## PROBLEM TO WORK ON
A single number is the required answer: the count of lines in the listing below that hold the string "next".
───── DATASET EXCERPTS ─────
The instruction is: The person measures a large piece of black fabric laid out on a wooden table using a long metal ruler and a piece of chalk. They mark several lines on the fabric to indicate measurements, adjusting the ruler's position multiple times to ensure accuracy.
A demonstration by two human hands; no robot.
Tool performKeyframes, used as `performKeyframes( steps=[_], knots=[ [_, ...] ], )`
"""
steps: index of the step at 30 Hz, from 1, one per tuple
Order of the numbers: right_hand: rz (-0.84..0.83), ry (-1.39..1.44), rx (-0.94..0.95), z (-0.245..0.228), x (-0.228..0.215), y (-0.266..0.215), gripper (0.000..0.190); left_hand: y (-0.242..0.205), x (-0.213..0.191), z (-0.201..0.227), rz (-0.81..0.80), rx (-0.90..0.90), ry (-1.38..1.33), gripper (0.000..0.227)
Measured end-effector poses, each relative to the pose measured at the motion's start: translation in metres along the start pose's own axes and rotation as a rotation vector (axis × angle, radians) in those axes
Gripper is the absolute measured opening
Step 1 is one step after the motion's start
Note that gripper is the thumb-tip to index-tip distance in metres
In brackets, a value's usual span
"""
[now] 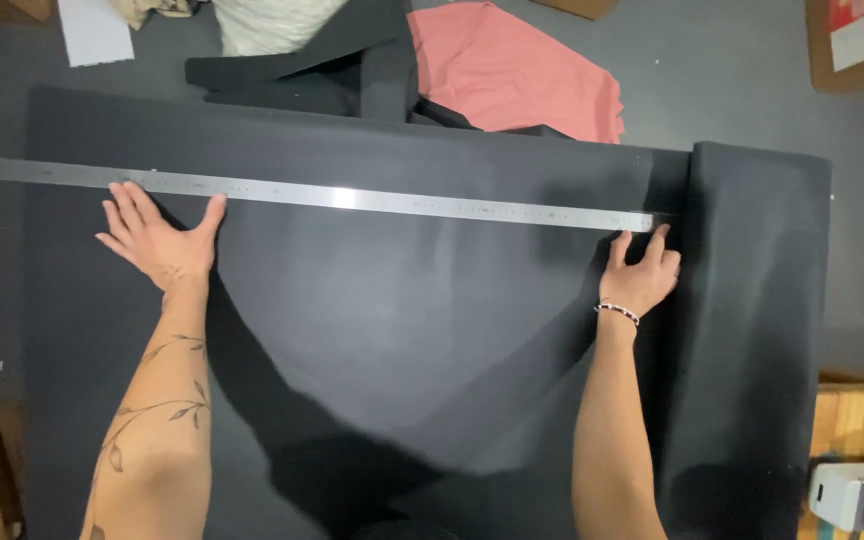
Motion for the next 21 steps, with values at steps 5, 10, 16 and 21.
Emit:
performKeyframes(
  steps=[5,10,16,21],
  knots=[
    [-0.048,0.016,0.065,0.002,0.000,-0.001,0.052,0.000,-0.010,0.014,-0.127,-0.080,0.026,0.130],
    [-0.033,0.005,0.047,0.001,0.002,-0.001,0.054,-0.002,-0.042,0.064,-0.325,-0.247,0.134,0.150],
    [-0.153,0.033,0.131,0.012,0.000,0.006,0.058,0.004,-0.036,0.081,-0.454,-0.393,0.315,0.158],
    [-0.415,0.493,0.512,0.018,-0.034,0.039,0.042,0.012,-0.017,0.061,-0.383,-0.358,0.352,0.156]
  ],
)
Point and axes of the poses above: each hand's wrist, its own y-axis towards the middle knuckle, its own x-axis out of the palm, z = x × y, the point moved 2 cm from there along y, towards the middle knuckle, and after that the axes turned 6 degrees about -x, right-handed, at the moved point
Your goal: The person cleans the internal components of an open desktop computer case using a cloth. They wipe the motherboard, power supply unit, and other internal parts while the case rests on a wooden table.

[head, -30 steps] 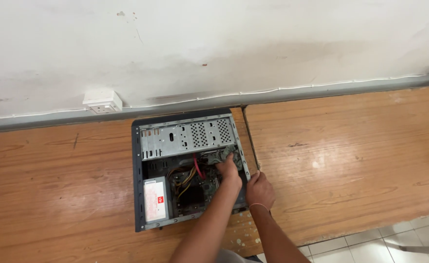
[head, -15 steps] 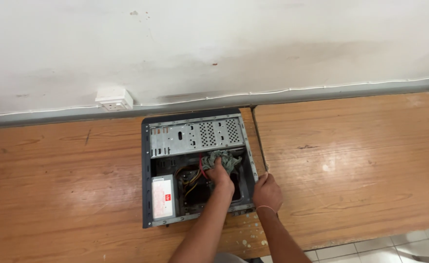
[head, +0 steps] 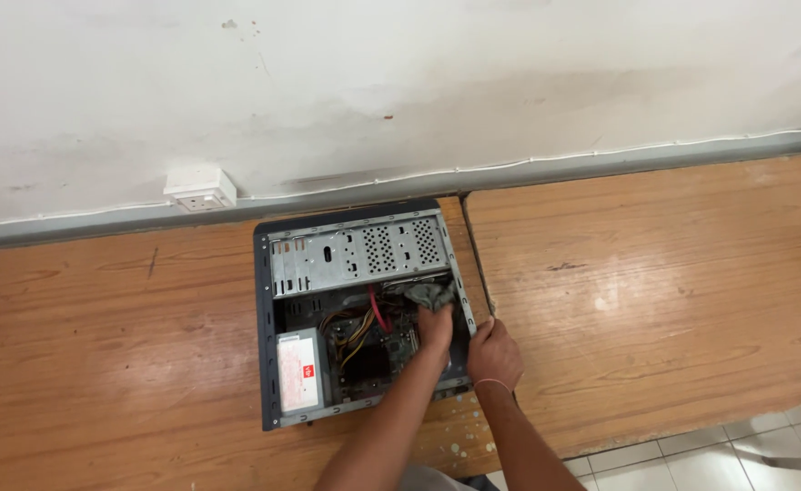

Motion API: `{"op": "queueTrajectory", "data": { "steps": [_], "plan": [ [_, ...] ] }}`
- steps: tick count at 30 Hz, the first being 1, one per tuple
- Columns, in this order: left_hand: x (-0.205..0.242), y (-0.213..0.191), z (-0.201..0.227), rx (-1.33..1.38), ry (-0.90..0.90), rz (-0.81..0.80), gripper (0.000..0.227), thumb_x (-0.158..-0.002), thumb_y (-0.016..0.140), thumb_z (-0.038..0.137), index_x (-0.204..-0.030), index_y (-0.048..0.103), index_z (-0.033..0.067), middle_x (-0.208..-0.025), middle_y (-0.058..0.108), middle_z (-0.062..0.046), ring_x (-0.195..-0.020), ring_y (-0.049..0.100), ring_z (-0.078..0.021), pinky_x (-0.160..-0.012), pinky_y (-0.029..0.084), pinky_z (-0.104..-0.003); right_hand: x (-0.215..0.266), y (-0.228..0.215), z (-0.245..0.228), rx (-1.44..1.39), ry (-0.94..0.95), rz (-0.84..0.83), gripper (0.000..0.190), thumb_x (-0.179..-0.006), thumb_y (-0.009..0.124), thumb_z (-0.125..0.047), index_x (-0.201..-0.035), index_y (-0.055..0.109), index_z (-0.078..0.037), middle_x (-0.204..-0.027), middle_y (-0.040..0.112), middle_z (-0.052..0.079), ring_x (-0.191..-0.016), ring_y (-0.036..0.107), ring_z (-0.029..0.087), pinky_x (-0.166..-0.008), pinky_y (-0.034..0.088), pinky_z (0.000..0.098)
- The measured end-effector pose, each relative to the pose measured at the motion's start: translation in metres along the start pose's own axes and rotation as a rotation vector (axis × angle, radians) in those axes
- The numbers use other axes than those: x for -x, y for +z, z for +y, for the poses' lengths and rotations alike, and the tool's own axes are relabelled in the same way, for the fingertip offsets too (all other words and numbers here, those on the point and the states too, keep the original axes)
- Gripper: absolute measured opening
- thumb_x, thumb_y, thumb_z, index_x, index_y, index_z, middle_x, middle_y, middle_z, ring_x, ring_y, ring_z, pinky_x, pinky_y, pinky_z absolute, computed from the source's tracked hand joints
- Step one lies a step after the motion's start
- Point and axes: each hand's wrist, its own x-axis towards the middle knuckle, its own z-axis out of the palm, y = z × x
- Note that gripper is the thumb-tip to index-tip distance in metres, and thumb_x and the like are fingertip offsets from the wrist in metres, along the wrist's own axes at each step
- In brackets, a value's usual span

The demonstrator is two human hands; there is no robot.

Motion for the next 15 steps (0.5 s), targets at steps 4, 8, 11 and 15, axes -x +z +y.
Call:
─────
## OUTPUT FOR THIS TASK
2